Tyler Chatwood’s new contract has raised eyebrows this offseason, but not for the reasons you might expect. The inclusion of an escalator clause tied to Cy Young votes caused something of a kerfuffle among the Baseball Writers’ Association of America, which didn’t want even the slightest whiff of impropriety when it comes to their voting process.
While it’s perhaps a little overprotective and knee-jerky, this isn’t a new stance. The BBWAA had objected to a similar clause in Curt Schilling’s 2007 pact with the Red Sox and went so far as to ban him from Cy Young eligibility, something they threatened in Chatwood’s case. Then the MLB players’ union clapped back and the sides reached a tacit agreement to lift the ban with the understanding that such language would not be used again.
It’s no coincidence that the Chatwood snafu is the first recurrence of this issue in the last decade, as Theo Epstein and Jed Hoyer presided over Schilling’s deal as well. You’d think they’d have learned their lesson in the meantime, but it’s not like they were trying to pull one over on the intrepid journalists of the BBWAA. This was really about adding in an easily achievable incentive.
MLB does not allow teams to use ERA or wins and losses to trigger incentives, so teams will often go with All-Star appearances or innings pitched or even placement in end-of-season awards voting. By giving Chatwood an extra $2 million in 2020 for a Cy Young vote in either of the next two seasons or $4 million for a vote in each of the next two years, they were hoping to simplify things. You know, by not tying the salary to, say, a seventh-place finish.
Obviously it didn’t work out that way and all the parties involved got together to amend the contract language. While we don’t know exactly what changes were made, it’s probably safe to assume that the escalator is tied to rank in the voting rather than the votes themselves.
“If this is the one that brings this subject to a head, I’m OK with that,” Hoyer said Tuesday. “I just hope that the writers will come up with something else that teams are able to use in order to put in contracts. I think we can write better contracts, that we can be more creative if there are ways to qualitatively measure a player.”
Now that we’ve gotten that out of the way, let’s talk about how this contract, which ranks 99th in the list of most lucrative deals in baseball, is the largest one signed so far this offseason.
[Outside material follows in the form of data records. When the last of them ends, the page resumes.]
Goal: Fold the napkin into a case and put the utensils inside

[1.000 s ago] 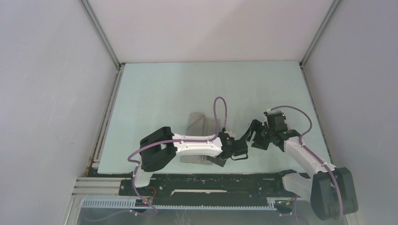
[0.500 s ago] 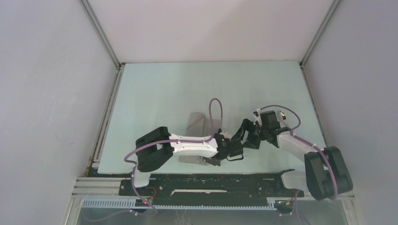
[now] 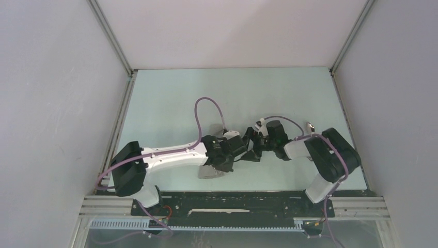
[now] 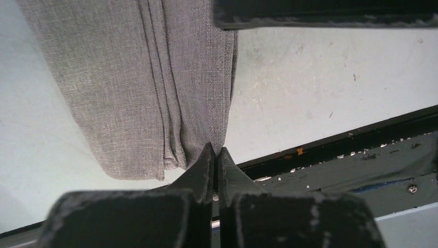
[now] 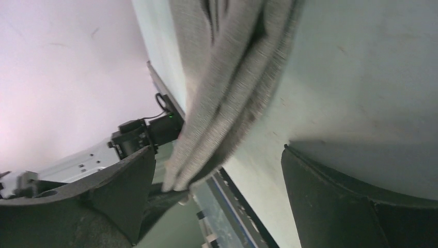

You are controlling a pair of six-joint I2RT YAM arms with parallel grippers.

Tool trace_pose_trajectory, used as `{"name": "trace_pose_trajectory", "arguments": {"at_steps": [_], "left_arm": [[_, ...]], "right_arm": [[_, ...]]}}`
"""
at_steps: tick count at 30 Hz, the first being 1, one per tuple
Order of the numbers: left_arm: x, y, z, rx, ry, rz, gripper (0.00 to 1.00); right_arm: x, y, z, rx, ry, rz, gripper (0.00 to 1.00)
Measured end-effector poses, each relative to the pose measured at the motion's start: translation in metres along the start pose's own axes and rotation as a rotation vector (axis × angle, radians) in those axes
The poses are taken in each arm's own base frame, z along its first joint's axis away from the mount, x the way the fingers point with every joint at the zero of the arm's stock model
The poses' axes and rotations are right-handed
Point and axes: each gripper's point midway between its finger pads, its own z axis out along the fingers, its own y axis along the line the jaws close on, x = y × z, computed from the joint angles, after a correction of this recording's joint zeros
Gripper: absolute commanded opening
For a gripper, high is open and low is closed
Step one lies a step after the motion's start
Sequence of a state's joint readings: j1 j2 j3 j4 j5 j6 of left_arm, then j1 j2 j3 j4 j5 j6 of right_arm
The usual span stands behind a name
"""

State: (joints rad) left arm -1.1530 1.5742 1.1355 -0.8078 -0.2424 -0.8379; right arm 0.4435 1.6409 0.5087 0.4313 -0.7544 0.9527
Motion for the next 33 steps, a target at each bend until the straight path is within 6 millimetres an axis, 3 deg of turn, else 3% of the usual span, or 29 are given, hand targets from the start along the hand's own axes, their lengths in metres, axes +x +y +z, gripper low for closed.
{"name": "trace_pose_trajectory", "arguments": {"at_steps": [6,15,22,26,30,33], "left_arm": [[0.008,-0.001,0.004,0.021,0.026,0.008,0.0],[0.012,-0.001,0.005,0.042,0.03,0.006,0.0],[0.012,-0.008,0.006,0.078,0.029,0.001,0.0],[0.012,-0.013,0.007,0.104,0.03,0.0,0.0],[0.009,-0.02,0.006,0.132,0.02,0.002,0.0],[0.005,-0.025,0.006,0.155,0.005,0.004,0.0]], "right_arm": [[-0.006,0.013,0.024,-0.065,-0.004,0.022,0.93],[-0.032,0.012,0.035,-0.1,-0.059,0.067,0.75],[-0.053,0.003,0.03,-0.077,-0.119,0.083,0.46],[-0.061,0.004,0.031,-0.076,-0.131,0.076,0.38],[-0.067,0.004,0.031,-0.073,-0.138,0.06,0.13],[-0.072,0.003,0.03,-0.062,-0.14,0.048,0.0]]}}
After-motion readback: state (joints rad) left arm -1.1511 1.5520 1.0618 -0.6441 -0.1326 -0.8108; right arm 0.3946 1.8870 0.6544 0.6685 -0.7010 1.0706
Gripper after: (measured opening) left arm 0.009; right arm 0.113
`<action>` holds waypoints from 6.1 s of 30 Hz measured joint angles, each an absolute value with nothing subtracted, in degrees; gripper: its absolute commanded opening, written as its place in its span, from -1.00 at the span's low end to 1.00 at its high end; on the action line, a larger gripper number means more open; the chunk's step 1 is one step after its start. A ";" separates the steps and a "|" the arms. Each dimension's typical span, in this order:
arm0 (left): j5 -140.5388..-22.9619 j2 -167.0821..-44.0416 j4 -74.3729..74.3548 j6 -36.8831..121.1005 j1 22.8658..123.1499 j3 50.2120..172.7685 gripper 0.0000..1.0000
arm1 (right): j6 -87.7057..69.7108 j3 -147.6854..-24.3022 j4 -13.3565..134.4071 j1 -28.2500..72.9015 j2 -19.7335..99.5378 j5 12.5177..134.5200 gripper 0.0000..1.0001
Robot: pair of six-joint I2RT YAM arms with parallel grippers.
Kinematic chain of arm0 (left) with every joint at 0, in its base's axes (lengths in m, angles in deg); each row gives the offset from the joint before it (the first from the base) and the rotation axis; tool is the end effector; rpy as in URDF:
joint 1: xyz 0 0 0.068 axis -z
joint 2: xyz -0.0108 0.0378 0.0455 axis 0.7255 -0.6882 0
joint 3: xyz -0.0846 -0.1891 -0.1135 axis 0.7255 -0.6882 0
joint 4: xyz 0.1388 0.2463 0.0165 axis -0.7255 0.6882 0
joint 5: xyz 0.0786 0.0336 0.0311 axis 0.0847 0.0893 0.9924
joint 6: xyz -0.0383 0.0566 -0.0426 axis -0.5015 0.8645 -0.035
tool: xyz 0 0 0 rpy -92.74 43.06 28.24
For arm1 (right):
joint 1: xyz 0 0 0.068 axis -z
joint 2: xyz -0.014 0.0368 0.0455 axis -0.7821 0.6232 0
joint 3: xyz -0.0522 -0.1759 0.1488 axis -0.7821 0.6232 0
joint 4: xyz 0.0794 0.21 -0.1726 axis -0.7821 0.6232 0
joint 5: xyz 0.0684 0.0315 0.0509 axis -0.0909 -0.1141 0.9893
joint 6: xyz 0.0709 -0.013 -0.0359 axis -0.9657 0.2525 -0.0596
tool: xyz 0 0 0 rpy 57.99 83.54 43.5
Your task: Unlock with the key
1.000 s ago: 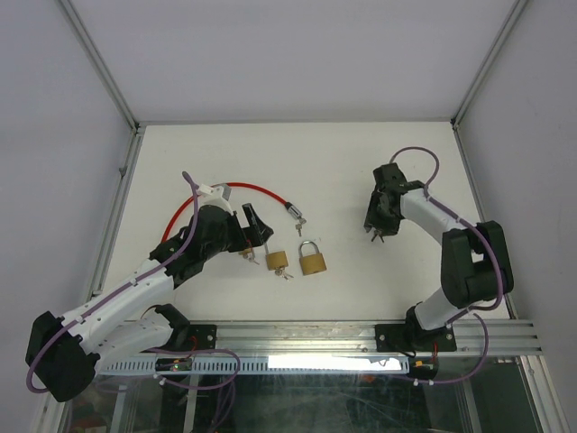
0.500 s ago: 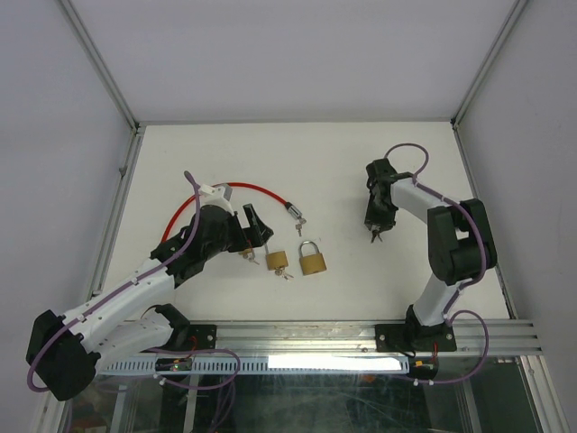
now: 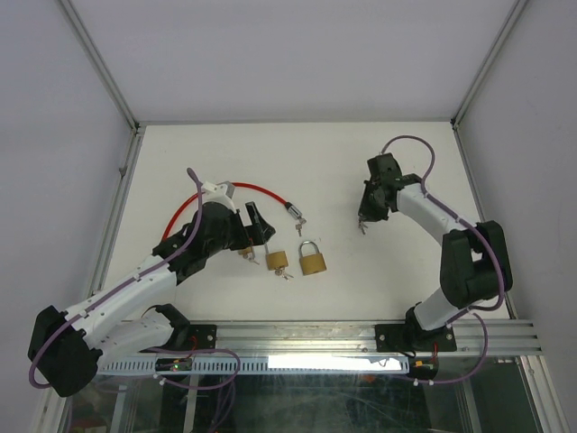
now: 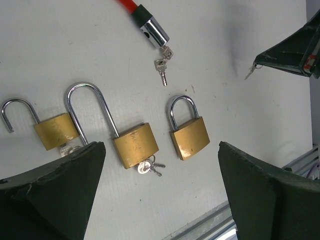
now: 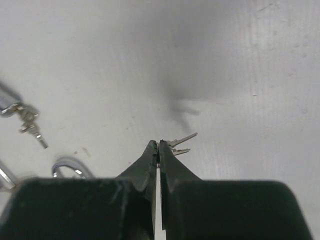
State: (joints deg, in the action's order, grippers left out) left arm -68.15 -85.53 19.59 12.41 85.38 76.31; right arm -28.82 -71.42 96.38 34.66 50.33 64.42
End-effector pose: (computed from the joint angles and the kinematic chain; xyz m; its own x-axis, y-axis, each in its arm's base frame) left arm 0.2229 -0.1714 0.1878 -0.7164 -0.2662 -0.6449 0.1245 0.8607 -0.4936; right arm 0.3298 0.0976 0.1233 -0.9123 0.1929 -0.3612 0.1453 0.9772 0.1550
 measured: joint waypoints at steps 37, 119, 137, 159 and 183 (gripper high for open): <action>-86.37 -88.33 19.33 -0.59 71.87 83.96 0.86 | 1.52 -76.88 80.33 -0.62 43.31 75.46 -1.00; -100.38 -90.84 2.00 -27.96 70.43 74.41 0.10 | -3.37 -56.90 45.10 -6.41 30.92 70.78 -1.00; -100.32 -89.49 -0.01 -27.85 70.45 72.84 -0.43 | -5.78 -54.59 45.60 -6.57 29.91 69.10 -1.00; -94.00 -84.02 3.31 0.24 70.43 76.66 -1.00 | -12.20 -54.59 47.11 -4.82 23.53 70.68 0.20; -108.67 -80.94 -16.60 8.87 70.43 76.55 -1.00 | -27.85 -54.59 30.13 5.91 29.56 93.32 -0.11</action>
State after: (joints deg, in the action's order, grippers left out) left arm -108.67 -80.94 -16.60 8.87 70.43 76.55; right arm -27.85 -54.59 30.13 5.91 29.56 93.32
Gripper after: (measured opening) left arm 0.010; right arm 0.467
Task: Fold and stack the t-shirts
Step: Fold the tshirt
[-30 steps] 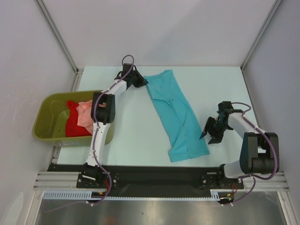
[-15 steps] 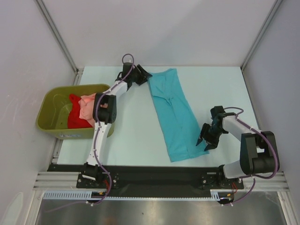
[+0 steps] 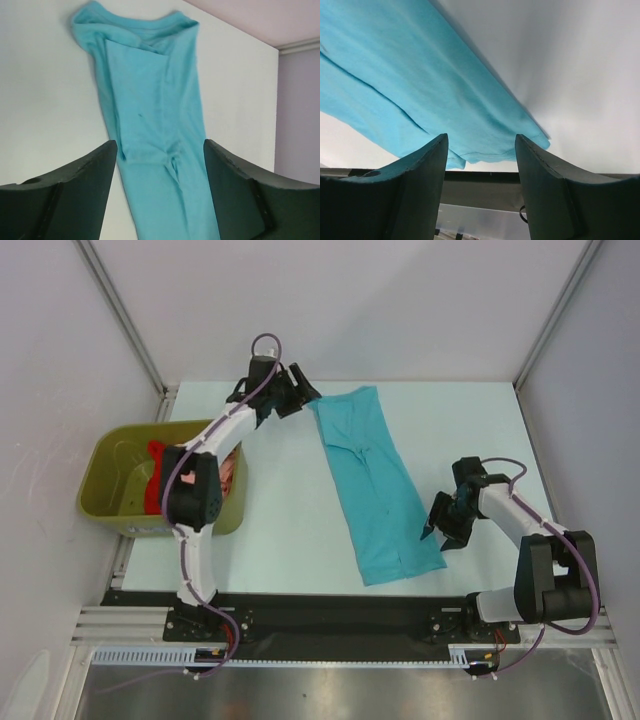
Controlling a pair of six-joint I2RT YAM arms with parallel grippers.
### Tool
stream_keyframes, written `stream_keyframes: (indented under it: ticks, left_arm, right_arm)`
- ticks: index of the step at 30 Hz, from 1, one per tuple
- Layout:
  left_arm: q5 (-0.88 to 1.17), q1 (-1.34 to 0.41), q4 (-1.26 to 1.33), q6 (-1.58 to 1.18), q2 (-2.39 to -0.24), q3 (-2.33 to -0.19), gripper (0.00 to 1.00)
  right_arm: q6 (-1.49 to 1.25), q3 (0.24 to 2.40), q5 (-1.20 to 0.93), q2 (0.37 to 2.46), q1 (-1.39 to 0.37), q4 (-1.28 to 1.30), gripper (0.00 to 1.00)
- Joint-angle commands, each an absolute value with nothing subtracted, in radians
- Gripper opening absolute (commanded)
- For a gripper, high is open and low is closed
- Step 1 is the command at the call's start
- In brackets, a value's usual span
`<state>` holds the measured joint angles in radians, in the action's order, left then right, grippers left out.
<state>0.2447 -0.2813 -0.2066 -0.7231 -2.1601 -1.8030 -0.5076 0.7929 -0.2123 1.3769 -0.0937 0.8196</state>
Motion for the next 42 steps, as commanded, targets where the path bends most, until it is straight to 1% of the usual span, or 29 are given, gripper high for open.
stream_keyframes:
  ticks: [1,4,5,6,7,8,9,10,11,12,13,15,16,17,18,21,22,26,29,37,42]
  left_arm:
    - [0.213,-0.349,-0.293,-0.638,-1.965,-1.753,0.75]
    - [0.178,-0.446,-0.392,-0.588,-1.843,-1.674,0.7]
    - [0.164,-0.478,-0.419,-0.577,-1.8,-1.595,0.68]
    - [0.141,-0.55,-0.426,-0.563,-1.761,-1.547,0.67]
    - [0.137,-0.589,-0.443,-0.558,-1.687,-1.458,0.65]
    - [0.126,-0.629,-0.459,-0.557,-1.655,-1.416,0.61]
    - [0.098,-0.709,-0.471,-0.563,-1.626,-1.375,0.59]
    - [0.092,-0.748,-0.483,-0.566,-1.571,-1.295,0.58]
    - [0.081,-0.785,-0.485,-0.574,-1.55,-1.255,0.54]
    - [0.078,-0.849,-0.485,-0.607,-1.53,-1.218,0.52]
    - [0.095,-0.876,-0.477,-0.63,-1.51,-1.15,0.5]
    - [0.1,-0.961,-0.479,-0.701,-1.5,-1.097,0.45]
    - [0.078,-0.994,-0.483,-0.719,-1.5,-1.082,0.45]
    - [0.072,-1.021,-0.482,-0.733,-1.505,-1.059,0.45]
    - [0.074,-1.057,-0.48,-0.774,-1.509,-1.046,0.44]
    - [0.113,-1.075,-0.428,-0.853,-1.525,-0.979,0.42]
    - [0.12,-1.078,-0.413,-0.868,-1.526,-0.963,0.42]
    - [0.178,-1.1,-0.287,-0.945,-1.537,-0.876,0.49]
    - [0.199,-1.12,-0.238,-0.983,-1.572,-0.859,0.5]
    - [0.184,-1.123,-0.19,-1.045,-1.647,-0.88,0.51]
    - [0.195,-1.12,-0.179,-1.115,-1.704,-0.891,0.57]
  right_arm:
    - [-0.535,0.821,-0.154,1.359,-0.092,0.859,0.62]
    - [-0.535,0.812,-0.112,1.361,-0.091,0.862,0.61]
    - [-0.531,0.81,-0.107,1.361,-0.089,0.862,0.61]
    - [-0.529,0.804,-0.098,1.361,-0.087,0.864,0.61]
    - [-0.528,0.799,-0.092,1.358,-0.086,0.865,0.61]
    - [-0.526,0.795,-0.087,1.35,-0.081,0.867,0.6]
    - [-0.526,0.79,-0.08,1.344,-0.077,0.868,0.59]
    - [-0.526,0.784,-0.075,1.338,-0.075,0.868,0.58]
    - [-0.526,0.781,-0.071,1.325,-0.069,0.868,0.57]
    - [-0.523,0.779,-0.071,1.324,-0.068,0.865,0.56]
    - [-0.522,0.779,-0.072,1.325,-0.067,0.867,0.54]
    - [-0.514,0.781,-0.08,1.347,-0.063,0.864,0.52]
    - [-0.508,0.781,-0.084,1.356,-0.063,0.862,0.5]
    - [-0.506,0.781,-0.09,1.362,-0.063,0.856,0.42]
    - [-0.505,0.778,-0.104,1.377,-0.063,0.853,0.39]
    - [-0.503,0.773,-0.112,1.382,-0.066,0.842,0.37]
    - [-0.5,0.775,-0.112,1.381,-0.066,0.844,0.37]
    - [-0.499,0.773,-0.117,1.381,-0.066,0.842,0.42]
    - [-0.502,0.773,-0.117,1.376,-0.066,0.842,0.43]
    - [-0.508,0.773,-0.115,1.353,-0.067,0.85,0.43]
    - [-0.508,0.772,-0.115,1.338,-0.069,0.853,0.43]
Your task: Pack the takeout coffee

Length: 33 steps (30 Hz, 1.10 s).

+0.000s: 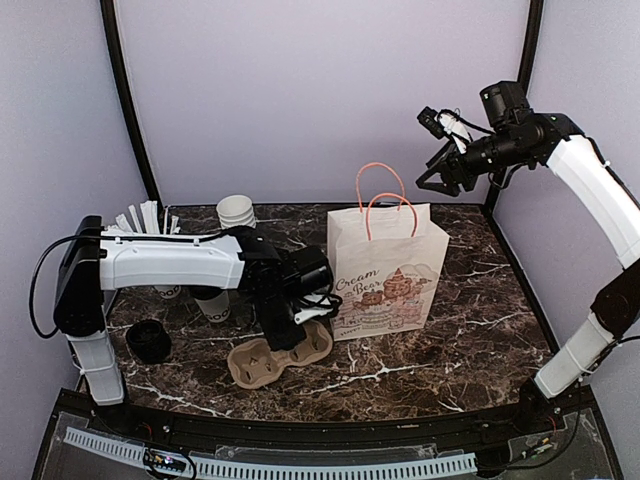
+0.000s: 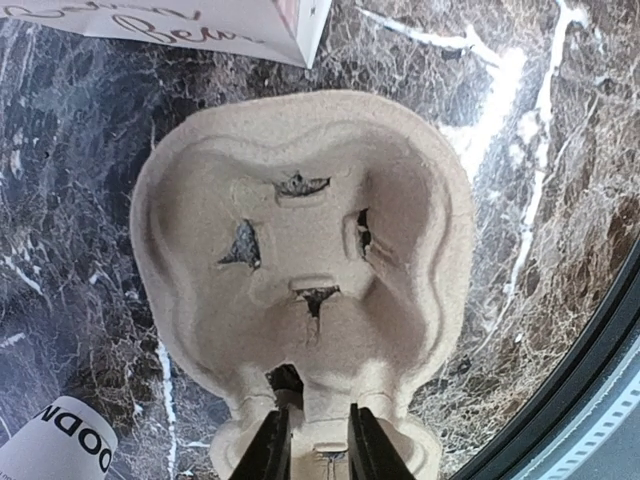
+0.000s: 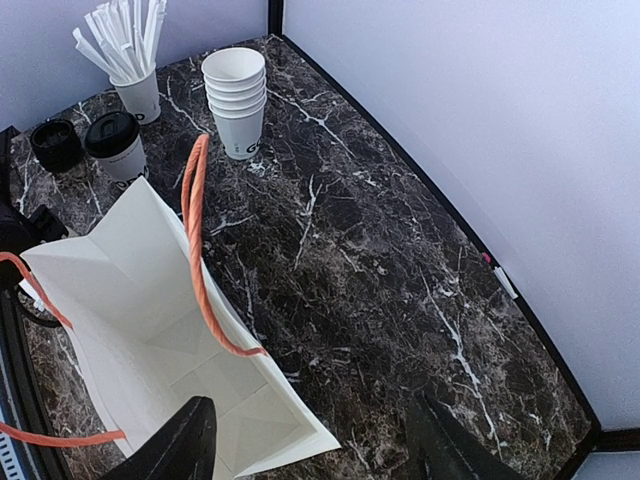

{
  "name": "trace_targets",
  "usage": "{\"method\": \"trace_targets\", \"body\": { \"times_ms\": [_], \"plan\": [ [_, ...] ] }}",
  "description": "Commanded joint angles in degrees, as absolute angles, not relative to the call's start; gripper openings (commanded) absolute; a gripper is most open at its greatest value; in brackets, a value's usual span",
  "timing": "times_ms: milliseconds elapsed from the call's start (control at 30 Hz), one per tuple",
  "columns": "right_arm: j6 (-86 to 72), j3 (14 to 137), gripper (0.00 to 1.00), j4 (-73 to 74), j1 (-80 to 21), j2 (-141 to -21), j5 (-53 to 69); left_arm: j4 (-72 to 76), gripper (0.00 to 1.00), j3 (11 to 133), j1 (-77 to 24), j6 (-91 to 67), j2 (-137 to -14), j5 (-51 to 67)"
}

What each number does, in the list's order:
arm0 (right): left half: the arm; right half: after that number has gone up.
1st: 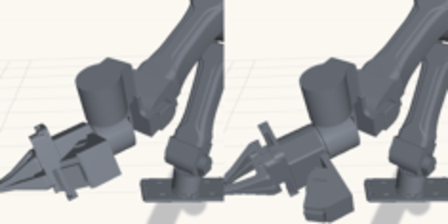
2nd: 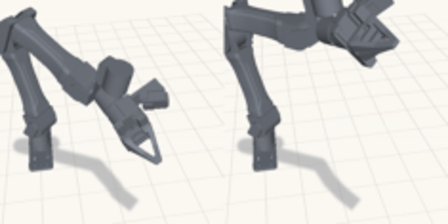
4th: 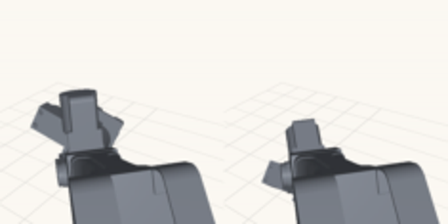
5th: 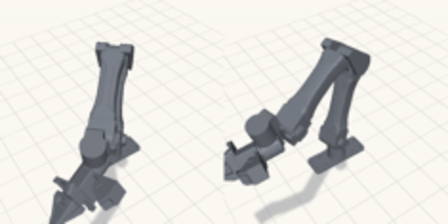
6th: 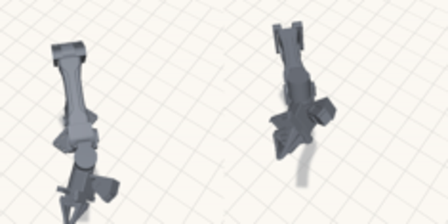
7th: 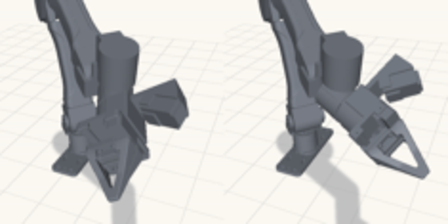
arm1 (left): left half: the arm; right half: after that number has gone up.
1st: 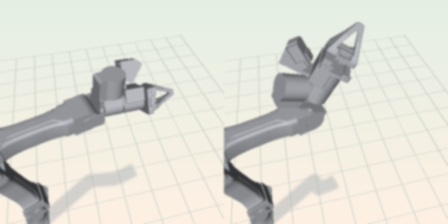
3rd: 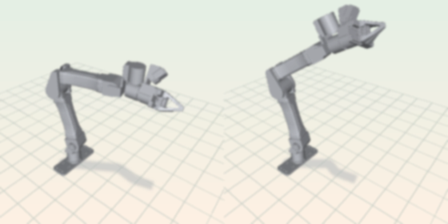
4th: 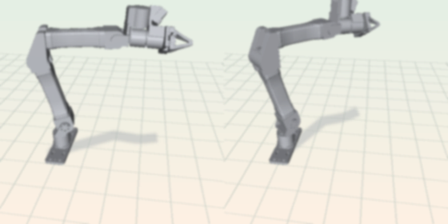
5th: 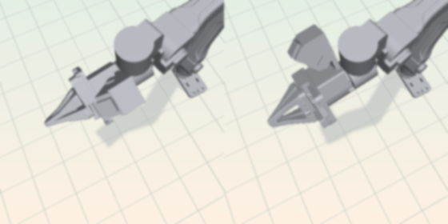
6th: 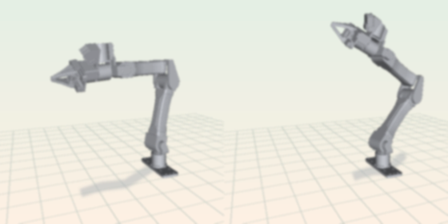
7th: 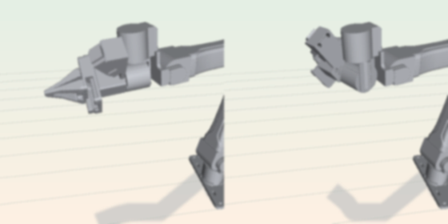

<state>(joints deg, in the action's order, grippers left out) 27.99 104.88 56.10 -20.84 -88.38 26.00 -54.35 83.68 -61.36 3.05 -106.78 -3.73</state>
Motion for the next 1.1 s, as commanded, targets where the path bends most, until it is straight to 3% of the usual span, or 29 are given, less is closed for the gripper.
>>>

None of the 98 contracts with higher value were signed since the 2017 season ended and the next-highest of the current free agency period belongs to Mike Minor, whose $28 million pact ranks 125th.
That’s crazy, right? I mean, there are surely some below Chatwood on the list that contain other incentives and options that could move them up the list, but we just talked about how Chatwood could still earn another $4 million as well. And that would push him all the way up to a tie for 92nd on the list.
I think we all understand that Chatwood is going to move quite a bit further down in the rankings once some of the big deals start to pop, so this isn’t some referendum on a sweeping change in baseball. It is, however, another sign that the buyer’s market has mucked things up a little bit for the top free agents.
Since I’m an outsider on the situation, perhaps it’d be better to let someone with a more intimate feel for this stuff break it down for you.
“The Winter Meetings are akin to weather report,” Scott Boras explained Wednesday from Orlando. “We had the (Shohei) Ohtani solar eclipse. There was a darkness in the industry for almost 10-12 days where everyone was involved. That is a pretty rare event in baseball when everyone is involved. That set back a lot of normal winter activity.
“And then we’ve had kind of the Miami rain, where we’ve seen a heavy liquidation and such that we’ve had clubs really trying to define on a number of levels, something very irregular,” the super-agent-cum-weatherman continued. “We’ve seen one of our major league jewelry stores become a pawn shop, and a lot of teams were wrapped up in evaluating those assets. So now we’re starting to get through the trade haze and fog, which is clearly something that is usually taken care of in November, which is being addressed now.”
What the what?
I guess we could say there’s been a cold front blowing in as teams put Jake Arrieta, Yu Darvish, J.D. Martinez et al. on the back burner to focus on trading for lower-cost options. Things will eventually come around and you’ll see teams finally make it rain with nine-figure contracts, it’s just that they want to explore all the other options before writing those extra zeroes.
But until such time as that happens, let’s all sit back and marvel for a while at the fact that Tyler Flippin’ Chatwood’s run as this free agency period’s richest contract has lasted so long.